KJDec 6, 2012 at 3:53 pm #1933662
just try em on … zappos has free return shipping i believe …
i can mutter about how great this or that shoe fits MY foot … and it may not matter one bit for you
thats the cold hard truth ;)Dec 6, 2012 at 3:55 pm #1933663
Peep two posts up. ;O)
KJDec 9, 2012 at 4:30 pm #1934354
The 295s have been pretty rugged and comfortable for me. I would guess I have 600 miles on them but don't keep count. I went to the trailrocs only because I wanted something a little less substantial. Trailrocs seem very nice so far and they are a little lower. If the 295s fit well, I think they're a great shoe for the JMT.Dec 9, 2012 at 6:58 pm #1934381
I've actually found perfection in Terroc 330s. While I also love the 295s, the Terroc 330s have just the little bit more underfoot protection (in terms of the sole compound) I'm looking for, tad harder toe protection and designed for slight over-pronation, which is slightly nicer on my $h!tty knees. Would love to have a pair of 295s to trail run in around here though.

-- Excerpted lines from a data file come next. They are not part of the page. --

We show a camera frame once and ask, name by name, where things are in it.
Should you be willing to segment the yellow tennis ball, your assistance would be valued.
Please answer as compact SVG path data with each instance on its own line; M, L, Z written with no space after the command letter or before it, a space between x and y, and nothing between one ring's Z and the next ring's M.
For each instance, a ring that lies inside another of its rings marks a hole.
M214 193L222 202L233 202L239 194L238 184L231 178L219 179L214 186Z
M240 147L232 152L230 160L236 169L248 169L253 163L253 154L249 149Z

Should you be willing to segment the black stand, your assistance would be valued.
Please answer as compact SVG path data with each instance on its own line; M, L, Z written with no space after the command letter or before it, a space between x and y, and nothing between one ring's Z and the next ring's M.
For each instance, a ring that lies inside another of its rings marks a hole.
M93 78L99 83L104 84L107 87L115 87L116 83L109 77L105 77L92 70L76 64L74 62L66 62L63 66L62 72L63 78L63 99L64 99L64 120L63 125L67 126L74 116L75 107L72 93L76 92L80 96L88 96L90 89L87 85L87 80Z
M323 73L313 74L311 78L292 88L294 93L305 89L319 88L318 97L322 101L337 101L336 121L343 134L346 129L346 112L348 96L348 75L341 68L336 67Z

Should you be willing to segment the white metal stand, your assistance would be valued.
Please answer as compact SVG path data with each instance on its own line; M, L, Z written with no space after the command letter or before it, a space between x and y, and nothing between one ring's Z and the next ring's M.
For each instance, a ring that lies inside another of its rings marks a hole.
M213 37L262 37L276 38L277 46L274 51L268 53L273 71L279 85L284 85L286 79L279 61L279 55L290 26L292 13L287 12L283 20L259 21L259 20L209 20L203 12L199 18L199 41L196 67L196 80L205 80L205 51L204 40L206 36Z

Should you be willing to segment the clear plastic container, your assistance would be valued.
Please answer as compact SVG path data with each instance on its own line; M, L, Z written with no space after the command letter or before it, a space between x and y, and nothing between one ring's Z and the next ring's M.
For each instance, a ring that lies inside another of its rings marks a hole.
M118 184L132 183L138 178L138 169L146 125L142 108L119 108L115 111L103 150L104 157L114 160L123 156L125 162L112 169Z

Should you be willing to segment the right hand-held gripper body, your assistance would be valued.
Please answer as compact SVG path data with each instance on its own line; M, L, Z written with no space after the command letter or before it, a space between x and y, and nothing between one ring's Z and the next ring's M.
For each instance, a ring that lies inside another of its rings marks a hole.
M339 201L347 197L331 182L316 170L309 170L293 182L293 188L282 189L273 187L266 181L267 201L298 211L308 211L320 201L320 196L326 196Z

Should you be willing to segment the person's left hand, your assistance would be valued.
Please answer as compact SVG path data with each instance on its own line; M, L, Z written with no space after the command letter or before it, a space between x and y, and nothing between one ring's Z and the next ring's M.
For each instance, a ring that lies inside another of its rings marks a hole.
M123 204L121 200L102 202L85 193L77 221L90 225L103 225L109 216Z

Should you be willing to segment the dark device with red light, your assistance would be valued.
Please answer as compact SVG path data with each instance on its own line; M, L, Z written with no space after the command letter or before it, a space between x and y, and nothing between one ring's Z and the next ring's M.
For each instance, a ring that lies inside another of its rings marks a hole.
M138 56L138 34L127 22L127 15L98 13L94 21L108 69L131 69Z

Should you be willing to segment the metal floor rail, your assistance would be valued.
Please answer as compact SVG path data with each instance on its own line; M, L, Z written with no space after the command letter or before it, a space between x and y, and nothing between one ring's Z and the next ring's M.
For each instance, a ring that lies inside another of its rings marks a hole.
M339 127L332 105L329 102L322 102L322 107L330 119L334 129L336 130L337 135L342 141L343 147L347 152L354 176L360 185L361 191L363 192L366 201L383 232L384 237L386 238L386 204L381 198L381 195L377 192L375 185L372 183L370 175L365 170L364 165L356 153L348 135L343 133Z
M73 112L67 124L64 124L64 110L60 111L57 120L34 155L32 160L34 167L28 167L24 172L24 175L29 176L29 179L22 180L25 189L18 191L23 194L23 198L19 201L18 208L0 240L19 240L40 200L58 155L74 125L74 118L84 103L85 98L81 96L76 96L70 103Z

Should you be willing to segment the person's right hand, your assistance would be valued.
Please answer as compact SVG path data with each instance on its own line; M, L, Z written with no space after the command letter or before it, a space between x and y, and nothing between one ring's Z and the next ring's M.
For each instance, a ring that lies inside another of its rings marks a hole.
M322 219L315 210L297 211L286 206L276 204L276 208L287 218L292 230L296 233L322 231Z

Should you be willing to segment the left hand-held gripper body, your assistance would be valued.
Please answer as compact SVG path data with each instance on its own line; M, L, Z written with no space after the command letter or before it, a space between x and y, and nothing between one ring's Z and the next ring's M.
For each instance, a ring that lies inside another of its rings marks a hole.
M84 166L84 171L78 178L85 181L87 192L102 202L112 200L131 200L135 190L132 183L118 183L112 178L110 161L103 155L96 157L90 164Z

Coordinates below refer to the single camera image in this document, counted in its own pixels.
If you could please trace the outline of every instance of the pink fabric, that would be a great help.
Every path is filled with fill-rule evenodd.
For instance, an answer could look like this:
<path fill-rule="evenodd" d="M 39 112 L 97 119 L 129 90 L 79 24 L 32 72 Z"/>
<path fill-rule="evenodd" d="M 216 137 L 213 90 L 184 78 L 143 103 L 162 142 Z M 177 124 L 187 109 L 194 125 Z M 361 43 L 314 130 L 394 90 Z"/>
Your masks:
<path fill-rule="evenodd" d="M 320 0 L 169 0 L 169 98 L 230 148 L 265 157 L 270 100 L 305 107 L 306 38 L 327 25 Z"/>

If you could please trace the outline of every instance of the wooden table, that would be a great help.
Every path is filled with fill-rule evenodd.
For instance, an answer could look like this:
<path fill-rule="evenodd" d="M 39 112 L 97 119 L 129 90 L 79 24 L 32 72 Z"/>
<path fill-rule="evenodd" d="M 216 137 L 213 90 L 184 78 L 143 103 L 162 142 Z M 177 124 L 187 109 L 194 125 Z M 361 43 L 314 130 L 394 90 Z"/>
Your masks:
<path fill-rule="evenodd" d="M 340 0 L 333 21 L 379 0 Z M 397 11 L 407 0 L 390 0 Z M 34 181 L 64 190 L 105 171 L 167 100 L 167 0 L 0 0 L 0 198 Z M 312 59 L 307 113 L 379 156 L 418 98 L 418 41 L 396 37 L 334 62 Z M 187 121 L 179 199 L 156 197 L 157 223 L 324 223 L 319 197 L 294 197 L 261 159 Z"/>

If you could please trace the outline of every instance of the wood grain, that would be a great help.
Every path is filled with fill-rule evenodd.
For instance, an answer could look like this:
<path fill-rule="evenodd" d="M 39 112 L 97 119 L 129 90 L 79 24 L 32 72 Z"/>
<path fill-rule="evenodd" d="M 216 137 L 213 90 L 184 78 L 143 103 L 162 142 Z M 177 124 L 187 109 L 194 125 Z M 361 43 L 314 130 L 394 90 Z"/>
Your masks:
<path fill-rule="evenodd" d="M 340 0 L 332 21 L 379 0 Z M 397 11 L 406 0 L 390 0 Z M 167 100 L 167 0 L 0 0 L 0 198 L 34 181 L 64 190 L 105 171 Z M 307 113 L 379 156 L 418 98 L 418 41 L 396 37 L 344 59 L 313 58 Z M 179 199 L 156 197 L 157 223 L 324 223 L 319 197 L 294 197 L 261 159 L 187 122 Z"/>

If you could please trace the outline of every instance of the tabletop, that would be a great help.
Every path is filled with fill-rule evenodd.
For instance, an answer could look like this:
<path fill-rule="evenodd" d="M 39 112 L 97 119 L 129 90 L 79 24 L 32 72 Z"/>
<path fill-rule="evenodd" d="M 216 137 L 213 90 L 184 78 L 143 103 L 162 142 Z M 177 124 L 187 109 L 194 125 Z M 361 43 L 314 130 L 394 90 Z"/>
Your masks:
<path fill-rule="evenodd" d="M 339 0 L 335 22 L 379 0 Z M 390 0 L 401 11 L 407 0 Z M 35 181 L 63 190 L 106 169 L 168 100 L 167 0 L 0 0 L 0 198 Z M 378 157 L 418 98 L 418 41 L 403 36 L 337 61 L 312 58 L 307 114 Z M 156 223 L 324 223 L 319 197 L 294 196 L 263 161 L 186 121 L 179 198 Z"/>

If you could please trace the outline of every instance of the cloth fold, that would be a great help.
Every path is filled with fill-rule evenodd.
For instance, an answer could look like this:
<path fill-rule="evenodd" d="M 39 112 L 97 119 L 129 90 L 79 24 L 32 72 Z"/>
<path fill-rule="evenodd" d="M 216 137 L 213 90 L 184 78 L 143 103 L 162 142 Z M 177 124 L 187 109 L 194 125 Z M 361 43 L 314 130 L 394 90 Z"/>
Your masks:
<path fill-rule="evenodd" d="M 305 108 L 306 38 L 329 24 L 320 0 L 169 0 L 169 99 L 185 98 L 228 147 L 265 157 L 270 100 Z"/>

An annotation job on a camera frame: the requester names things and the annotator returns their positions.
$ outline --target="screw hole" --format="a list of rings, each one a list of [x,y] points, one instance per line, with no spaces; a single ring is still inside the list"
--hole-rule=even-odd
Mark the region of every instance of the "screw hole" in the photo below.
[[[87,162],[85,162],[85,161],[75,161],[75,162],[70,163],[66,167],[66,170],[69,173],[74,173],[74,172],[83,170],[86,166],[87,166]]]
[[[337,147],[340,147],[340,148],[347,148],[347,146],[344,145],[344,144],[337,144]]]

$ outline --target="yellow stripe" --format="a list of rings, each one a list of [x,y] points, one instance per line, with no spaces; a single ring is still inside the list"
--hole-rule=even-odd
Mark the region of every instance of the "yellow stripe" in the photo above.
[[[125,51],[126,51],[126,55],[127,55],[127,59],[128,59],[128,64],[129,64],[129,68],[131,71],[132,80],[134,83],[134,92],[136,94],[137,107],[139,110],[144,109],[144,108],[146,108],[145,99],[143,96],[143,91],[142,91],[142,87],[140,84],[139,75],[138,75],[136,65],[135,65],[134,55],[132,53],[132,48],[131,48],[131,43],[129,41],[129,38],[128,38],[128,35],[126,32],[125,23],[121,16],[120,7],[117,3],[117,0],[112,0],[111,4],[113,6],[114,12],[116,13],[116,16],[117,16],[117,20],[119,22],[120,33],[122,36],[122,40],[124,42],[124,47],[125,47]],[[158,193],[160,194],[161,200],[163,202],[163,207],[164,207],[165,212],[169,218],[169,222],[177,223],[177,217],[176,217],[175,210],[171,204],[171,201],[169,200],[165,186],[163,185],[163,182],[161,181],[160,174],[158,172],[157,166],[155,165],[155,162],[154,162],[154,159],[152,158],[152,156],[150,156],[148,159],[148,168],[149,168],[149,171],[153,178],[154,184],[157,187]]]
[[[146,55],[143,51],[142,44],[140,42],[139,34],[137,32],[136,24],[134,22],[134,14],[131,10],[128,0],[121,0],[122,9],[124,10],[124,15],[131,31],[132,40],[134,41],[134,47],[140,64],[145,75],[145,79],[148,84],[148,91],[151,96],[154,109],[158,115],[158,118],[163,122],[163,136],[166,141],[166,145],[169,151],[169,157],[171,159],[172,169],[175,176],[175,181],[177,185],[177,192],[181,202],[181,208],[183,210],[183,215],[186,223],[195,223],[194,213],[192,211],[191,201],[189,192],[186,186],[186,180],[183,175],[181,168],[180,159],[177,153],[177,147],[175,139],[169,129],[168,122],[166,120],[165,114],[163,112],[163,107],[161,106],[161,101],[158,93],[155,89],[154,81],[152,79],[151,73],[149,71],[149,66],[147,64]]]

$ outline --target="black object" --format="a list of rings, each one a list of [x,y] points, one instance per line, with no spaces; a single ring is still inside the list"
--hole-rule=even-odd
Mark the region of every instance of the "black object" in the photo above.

Good to know the 295s with the softer rubber are still kickin' after 500+ miles. I will have to beat up the 330s over this next year to see how they survive.
KJDec 9, 2012 at 7:40 pm #1934388
@jasontLocale: Upper Midwest
+1on the trailroc's. I've mostly been running in mine and doing some shorter day hikes. Super light and a great toe box.
I have a 2nd toe that is about the same length as my big toe. My last pair was the roclites and they were just too narrow in the toe.
The trailroc's are super comfy. I don't know if I've been happier with a pair of shoes. My only concern is the durability. They're very light and there is quite a bit of mesh.
Good luck on the search.Dec 9, 2012 at 8:24 pm #1934398
If you're still checking out your options, maybe consider Montrail. I love my inov-8s for dayhikes and short weekend trips, but for more substantial trips I use montrails. My girlfriend and I both used Montrail Mountain Masochists when we did the JMT last year. She has a wide forefoot, and I have a regular/medium forefoot. My max pack weight out of MTR was 30lbs.
I appreciated the extra beefiness of the montrails, though they were still very lightweight in my book. It was the underfoot rockplate that I truly appreciated, which I felt was more rigid than my inov8s. I had no failures on the trip and continue to use the same pair today. I threw them in the washing machine when I got off the JMT and they came out looking almost new. You may want to consider replacing the stock insole…mine was pretty pancaked after 180 miles or so, but overall shoe was still very comfortable.
Like others, I didn't bring water shoes, choosing instead to just wade through with the same pair of shoes. They usually dried within a couple hours, although they were comfortable after 20 mins or so. If you're really worried, just remove your socks and insole before the water crossing, which should cut down on the amount of time it takes before your wet shoe becomes comfortable again.
Also, you might like the montrai sabino trails which offer an even wider forefoot.
Good luck!Dec 10, 2012 at 6:32 am #1934457
I wore these on a 12 day trip in the Sierras starting out with close to 30 pounds packed and my own 195. Very good support and comfort.